Dwarkesh addresses the most common counterargument from short-timeline optimists: that all this kludgy RL is in service of building a superhuman AI researcher, and then millions of copies of that automated researcher will figure out how to solve robust, efficient learning from experience. He dismisses this as reminiscent of the old joke about losing money on every sale but making it up in volume. The idea that an automated researcher will solve the algorithm for AGI—a problem humans have been working on for half a century—while lacking the basic learning capabilities that children possess strikes him as "super implausible."
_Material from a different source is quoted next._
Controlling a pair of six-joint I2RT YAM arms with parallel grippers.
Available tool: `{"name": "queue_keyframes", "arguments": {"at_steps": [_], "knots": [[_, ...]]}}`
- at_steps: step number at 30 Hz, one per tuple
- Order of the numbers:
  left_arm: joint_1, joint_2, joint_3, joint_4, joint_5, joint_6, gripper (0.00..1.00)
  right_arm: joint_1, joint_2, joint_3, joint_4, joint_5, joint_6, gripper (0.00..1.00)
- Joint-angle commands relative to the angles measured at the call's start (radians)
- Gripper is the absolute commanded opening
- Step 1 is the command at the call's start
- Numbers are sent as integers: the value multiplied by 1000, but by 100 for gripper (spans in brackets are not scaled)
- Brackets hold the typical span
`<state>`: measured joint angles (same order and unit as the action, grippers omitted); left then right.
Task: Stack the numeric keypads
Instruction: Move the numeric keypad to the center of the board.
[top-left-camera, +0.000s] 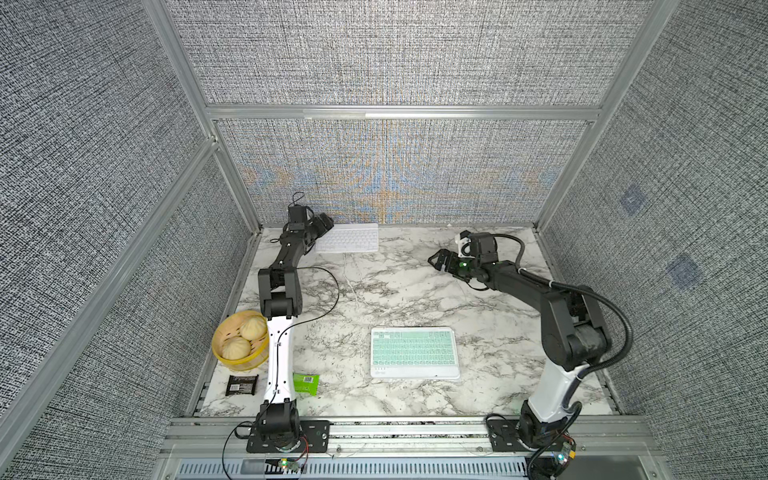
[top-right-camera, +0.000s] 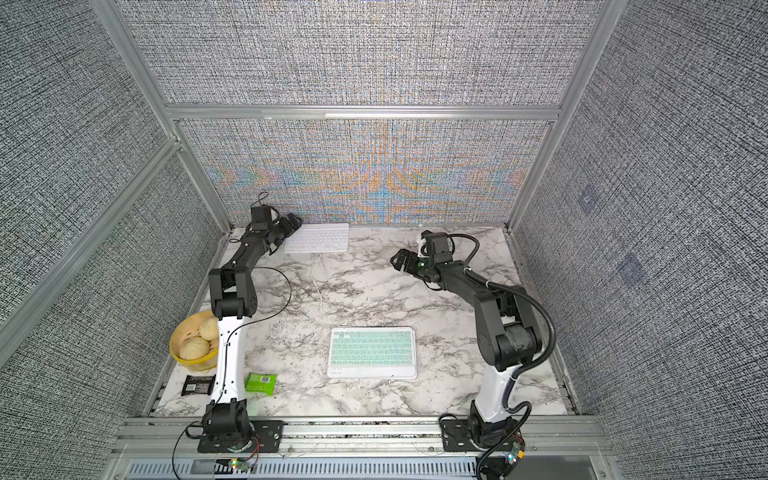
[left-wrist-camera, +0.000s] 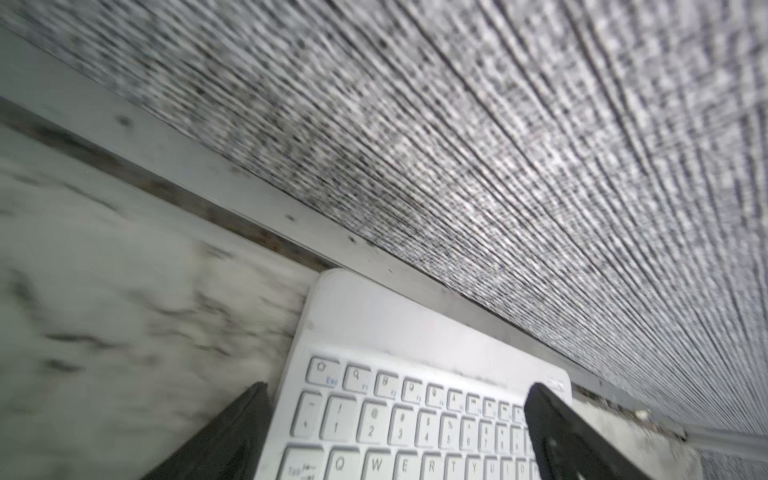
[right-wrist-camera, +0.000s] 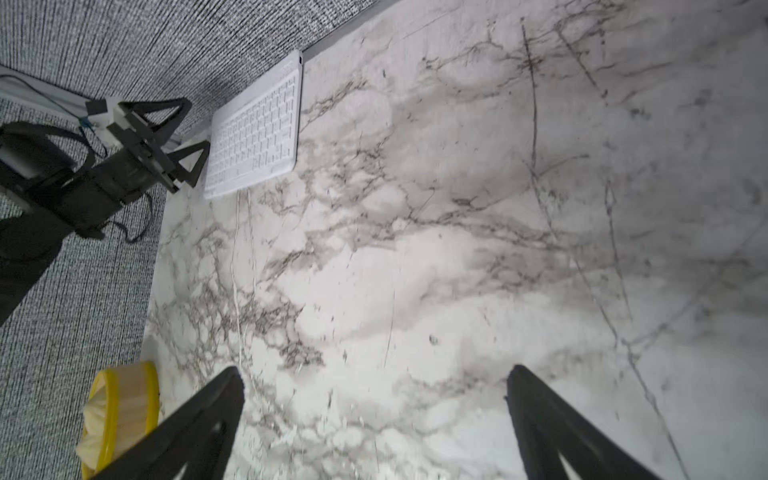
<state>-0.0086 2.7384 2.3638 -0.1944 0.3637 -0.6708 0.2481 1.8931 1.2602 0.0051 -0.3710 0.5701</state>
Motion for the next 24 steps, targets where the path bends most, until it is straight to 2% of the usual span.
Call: {"name": "queue_keyframes", "arguments": {"at_steps": [1, 3, 8, 15, 20, 24], "knots": [[-48, -42, -114, -105, 98, -9, 98, -4, 90, 83, 53, -9, 28, 99], [-78, -70, -158, -78, 112, -5, 97, -10, 155, 145, 55, -14, 30, 99], [-152, -82, -161, -88, 154, 20, 97, -18, 310, 302, 63, -46, 60, 99], [-226, -62, -114, -112, 161, 43, 97, -23, 446, 451, 50, -13, 71, 99], [-269, -40, -80, -140, 152, 47, 97, -14, 557, 605, -34, -49, 73, 99], [-296, -38, -81, -144, 153, 43, 97, -3, 593, 649, -80, -74, 56, 98]]}}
Moreover, Dwarkesh notes that this belief doesn't align with how labs actually approach RL from verifiable reward. If the goal were simply to automate an AI researcher, there would be no need to pre-bake skills like crafting PowerPoint slides. The fact that labs are investing heavily in these specific skill-building pipelines suggests they hold a worldview where models will continue to fare poorly at generalization and on-the-job learning, making it necessary to build economically useful skills in advance.

He acknowledges a more reasonable counterargument: even if models could learn these skills on the job, it might be more efficient to build them in once during training rather than repeatedly for each user and company. It makes sense to bake in fluency with common tools like browsers and terminals. But Dwarkesh argues that people are underrating how much company-specific and context-specific skills are required for most jobs—and there is currently no robust, efficient way for AIs to pick up these skills.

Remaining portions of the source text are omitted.